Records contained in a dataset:
··········
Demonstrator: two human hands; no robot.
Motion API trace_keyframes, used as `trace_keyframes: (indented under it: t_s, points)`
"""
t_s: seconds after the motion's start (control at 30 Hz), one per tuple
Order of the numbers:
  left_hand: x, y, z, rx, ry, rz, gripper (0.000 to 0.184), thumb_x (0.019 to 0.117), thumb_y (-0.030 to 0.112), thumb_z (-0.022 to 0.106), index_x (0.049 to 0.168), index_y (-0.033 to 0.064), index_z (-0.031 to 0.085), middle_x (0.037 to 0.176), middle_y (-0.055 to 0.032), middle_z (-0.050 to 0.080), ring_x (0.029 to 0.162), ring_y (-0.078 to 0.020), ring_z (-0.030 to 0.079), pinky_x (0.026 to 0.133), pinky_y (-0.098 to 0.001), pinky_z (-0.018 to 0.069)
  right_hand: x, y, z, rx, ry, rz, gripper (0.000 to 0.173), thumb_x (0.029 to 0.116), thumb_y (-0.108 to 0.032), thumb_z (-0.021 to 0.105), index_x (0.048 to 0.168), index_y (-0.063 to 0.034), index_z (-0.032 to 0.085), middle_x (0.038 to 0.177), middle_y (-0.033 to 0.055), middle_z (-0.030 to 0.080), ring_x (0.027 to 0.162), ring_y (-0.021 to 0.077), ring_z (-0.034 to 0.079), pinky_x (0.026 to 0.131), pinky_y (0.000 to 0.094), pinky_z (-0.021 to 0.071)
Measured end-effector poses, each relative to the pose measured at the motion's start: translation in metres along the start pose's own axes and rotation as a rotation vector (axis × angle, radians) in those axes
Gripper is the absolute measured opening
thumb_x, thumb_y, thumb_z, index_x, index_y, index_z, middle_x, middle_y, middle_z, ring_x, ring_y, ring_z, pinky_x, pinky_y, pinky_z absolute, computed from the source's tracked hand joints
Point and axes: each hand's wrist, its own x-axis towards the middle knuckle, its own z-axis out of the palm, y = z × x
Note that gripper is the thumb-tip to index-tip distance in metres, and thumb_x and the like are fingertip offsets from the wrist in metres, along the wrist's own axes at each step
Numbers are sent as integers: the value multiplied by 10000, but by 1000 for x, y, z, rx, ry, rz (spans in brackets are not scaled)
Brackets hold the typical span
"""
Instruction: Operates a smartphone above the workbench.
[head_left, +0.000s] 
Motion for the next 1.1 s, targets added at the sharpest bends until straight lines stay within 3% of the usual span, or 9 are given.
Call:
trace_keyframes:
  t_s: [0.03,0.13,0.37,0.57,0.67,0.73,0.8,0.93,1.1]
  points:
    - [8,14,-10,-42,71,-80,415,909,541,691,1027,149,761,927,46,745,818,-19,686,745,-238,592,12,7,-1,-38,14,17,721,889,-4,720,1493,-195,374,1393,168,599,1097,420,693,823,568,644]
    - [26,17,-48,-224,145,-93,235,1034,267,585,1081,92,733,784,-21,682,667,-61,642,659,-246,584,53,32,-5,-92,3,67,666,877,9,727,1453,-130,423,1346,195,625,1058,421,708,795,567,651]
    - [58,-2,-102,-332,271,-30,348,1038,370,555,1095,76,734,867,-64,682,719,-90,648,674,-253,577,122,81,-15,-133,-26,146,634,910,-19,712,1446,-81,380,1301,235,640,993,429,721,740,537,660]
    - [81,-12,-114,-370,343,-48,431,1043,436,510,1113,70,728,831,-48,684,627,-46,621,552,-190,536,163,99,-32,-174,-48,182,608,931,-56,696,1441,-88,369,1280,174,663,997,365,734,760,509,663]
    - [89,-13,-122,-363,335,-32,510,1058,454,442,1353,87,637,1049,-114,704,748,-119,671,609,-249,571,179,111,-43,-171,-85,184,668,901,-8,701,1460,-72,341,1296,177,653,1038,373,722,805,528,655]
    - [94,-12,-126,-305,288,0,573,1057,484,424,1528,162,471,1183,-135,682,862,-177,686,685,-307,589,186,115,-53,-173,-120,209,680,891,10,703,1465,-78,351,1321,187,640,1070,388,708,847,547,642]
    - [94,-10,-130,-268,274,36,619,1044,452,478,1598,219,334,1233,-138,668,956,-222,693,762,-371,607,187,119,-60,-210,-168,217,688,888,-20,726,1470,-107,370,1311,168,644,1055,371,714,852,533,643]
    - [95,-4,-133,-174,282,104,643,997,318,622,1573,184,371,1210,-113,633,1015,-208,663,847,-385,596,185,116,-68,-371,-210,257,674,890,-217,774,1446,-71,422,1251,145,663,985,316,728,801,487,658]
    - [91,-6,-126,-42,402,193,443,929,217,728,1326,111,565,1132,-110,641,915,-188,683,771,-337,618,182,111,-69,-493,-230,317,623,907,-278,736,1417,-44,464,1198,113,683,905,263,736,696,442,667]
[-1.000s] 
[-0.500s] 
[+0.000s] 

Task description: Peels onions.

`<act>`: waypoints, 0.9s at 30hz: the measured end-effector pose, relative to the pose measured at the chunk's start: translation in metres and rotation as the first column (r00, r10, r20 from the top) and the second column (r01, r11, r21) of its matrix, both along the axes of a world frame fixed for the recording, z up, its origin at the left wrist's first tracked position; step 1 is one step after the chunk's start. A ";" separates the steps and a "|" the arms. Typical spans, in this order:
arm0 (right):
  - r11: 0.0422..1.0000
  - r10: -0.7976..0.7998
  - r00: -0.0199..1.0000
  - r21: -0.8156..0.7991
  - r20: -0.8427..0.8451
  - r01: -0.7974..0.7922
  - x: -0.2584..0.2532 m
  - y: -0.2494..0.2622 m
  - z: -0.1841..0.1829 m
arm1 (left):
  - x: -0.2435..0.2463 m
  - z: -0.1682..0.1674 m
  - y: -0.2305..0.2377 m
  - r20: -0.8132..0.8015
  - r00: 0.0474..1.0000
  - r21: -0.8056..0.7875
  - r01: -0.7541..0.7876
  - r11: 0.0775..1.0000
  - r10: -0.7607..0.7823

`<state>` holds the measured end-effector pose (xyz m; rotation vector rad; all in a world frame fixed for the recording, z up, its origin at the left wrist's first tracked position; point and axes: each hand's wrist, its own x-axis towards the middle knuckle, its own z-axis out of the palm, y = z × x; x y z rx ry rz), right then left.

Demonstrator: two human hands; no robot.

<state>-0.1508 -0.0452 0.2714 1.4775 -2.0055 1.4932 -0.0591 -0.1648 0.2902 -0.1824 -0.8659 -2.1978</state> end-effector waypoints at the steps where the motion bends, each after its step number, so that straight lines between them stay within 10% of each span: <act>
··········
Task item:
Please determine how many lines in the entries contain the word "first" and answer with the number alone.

Reply:
2